Activity. Nothing in the data should be left out or altered when it is retyped.

Provided data.
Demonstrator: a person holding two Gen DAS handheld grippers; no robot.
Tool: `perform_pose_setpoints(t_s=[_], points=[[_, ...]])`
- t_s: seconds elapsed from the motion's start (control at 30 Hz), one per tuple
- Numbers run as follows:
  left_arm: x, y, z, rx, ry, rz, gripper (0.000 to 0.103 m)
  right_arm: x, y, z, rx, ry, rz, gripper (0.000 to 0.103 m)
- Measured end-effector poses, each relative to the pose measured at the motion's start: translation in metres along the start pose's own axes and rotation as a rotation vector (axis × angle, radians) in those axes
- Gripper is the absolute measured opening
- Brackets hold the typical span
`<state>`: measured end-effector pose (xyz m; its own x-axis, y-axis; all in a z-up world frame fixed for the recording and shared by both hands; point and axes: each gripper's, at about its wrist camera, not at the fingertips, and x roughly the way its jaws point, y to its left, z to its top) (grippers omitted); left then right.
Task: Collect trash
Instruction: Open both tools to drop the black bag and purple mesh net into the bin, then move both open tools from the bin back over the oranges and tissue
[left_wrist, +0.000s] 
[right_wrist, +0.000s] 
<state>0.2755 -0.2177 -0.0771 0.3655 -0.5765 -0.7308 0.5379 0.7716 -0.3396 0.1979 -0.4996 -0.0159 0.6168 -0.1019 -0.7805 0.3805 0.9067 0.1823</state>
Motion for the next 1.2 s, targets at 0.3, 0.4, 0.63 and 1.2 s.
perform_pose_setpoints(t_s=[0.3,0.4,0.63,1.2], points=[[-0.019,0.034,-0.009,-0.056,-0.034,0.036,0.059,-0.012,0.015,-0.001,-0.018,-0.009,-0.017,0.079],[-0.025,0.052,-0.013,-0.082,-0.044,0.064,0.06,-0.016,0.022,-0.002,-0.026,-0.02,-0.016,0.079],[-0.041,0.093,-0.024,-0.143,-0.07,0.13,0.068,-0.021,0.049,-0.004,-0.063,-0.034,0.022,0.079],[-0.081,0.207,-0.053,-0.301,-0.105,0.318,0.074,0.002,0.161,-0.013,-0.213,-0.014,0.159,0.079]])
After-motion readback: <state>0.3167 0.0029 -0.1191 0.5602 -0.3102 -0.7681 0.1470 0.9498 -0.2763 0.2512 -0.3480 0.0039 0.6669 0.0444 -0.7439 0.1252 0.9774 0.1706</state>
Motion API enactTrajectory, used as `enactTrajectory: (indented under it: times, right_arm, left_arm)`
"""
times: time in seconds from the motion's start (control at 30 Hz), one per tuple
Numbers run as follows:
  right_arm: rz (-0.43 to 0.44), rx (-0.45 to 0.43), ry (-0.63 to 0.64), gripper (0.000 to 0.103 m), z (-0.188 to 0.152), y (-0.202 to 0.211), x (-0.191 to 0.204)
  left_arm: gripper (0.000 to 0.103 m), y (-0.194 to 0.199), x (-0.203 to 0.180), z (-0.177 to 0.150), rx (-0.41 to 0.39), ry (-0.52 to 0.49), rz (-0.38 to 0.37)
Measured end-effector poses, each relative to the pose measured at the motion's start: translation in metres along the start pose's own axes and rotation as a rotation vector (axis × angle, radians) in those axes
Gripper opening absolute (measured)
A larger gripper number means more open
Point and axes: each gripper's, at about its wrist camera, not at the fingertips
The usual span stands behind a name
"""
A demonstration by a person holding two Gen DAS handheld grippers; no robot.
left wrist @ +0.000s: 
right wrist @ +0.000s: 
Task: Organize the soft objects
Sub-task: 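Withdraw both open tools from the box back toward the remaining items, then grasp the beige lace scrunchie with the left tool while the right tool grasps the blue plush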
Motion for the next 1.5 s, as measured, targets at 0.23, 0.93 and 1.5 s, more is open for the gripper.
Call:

Result for this task.
Demonstrator: a person holding two Gen DAS handheld grippers; no robot.
Tool: `perform_pose_setpoints(t_s=[_], points=[[_, ...]])`
- t_s: seconds elapsed from the motion's start (control at 30 Hz), one per tuple
- Numbers run as follows:
  left_arm: x, y, z, rx, ry, rz, gripper (0.000 to 0.103 m)
  right_arm: x, y, z, rx, ry, rz, gripper (0.000 to 0.103 m)
- Measured end-effector poses, each relative to the pose measured at the motion's start: translation in metres along the start pose's own axes and rotation as a rotation vector (axis × angle, radians) in those axes
- Gripper is the absolute measured opening
- Brackets hold the typical span
`<state>`: measured end-effector pose (xyz m; its own x-axis, y-axis; all in a z-up world frame fixed for the recording and shared by both hands; point and axes: each gripper's, at about its wrist camera, not at the fingertips, and x roughly the way its jaws point, y to its left, z to its top) (grippers omitted); left then right.
Task: Collect trash
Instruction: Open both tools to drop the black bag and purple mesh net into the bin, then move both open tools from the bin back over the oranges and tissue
[left_wrist, +0.000s] 
[right_wrist, +0.000s] 
<state>0.2755 -0.2177 -0.0771 0.3655 -0.5765 -0.7308 0.5379 0.7716 -0.3396 0.1979 -0.4996 -0.0159 0.6168 -0.1019 -0.7805 0.3805 0.9067 0.1823</state>
Motion for the next 1.2 s, targets at 0.3, 0.4, 0.63 and 1.2 s.
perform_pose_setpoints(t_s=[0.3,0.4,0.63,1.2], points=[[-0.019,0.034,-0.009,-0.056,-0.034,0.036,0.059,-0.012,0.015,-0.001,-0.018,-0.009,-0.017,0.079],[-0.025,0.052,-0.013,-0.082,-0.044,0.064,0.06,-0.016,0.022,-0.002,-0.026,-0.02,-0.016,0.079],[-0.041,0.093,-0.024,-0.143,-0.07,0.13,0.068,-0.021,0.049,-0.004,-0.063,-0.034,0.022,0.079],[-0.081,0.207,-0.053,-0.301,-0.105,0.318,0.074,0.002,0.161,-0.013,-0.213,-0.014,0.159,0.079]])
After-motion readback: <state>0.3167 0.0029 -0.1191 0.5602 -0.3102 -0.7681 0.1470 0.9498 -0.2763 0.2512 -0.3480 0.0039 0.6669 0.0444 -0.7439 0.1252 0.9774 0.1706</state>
Motion API enactTrajectory, used as `enactTrajectory: (indented under it: times, right_arm, left_arm)`
"""
times: time in seconds from the motion's start (control at 30 Hz), one per tuple
Numbers run as follows:
  right_arm: rz (-0.43 to 0.44), rx (-0.45 to 0.43), ry (-0.63 to 0.64), gripper (0.000 to 0.103 m), z (-0.188 to 0.152), y (-0.202 to 0.211), x (-0.191 to 0.204)
  left_arm: gripper (0.000 to 0.103 m), y (-0.194 to 0.199), x (-0.203 to 0.180), z (-0.177 to 0.150), rx (-0.41 to 0.39), ry (-0.52 to 0.49), rz (-0.38 to 0.37)
Measured end-effector poses, each relative to the pose measured at the motion's start: translation in metres along the start pose's own axes and rotation as a rotation vector (axis × angle, radians) in those axes
Gripper opening absolute (measured)
A larger gripper number means more open
Point and axes: each gripper's, at about its wrist camera, not at the fingertips
The usual span stands behind a name
"""
A demonstration by a person holding two Gen DAS handheld grippers; no robot.
left wrist @ +0.000s: 
right wrist @ +0.000s: 
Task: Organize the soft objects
Sub-task: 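Withdraw both open tools from the box back toward the remaining items, then grasp the beige lace scrunchie with the left tool while the right tool grasps the blue plush
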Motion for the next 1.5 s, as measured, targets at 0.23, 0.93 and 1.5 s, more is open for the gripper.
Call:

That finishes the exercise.